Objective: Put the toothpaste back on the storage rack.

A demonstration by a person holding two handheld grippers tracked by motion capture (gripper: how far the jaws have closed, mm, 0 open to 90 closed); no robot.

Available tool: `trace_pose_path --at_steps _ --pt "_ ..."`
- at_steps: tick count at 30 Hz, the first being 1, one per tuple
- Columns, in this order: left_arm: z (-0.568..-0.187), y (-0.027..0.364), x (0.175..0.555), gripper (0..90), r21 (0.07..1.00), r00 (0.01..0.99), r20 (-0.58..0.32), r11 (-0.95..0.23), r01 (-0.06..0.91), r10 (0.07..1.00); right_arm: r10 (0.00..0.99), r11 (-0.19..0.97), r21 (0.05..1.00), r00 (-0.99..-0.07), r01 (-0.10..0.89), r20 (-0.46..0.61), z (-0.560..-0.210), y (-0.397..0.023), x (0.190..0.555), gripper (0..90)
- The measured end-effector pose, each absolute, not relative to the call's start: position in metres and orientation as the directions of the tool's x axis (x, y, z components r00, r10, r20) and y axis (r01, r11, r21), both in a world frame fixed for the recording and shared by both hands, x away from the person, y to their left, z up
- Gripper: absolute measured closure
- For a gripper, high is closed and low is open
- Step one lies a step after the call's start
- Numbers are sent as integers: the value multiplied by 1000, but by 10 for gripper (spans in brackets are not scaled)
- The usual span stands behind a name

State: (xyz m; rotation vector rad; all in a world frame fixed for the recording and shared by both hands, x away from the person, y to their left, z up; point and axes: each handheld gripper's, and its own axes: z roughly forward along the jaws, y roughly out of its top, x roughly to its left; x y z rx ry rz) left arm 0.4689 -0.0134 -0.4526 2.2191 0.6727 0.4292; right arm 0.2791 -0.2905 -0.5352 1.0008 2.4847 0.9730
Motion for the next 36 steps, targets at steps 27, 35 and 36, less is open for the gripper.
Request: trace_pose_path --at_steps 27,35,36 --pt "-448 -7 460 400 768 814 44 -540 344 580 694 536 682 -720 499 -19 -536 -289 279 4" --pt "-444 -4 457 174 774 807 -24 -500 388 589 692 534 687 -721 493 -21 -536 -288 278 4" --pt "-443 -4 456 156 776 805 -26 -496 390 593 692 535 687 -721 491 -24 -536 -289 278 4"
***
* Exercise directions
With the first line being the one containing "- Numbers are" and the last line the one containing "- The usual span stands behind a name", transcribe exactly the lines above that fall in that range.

* Output
- Numbers are sent as integers: the value multiplied by 1000, but by 10 for gripper (spans in brackets are not scaled)
- The usual span stands behind a name

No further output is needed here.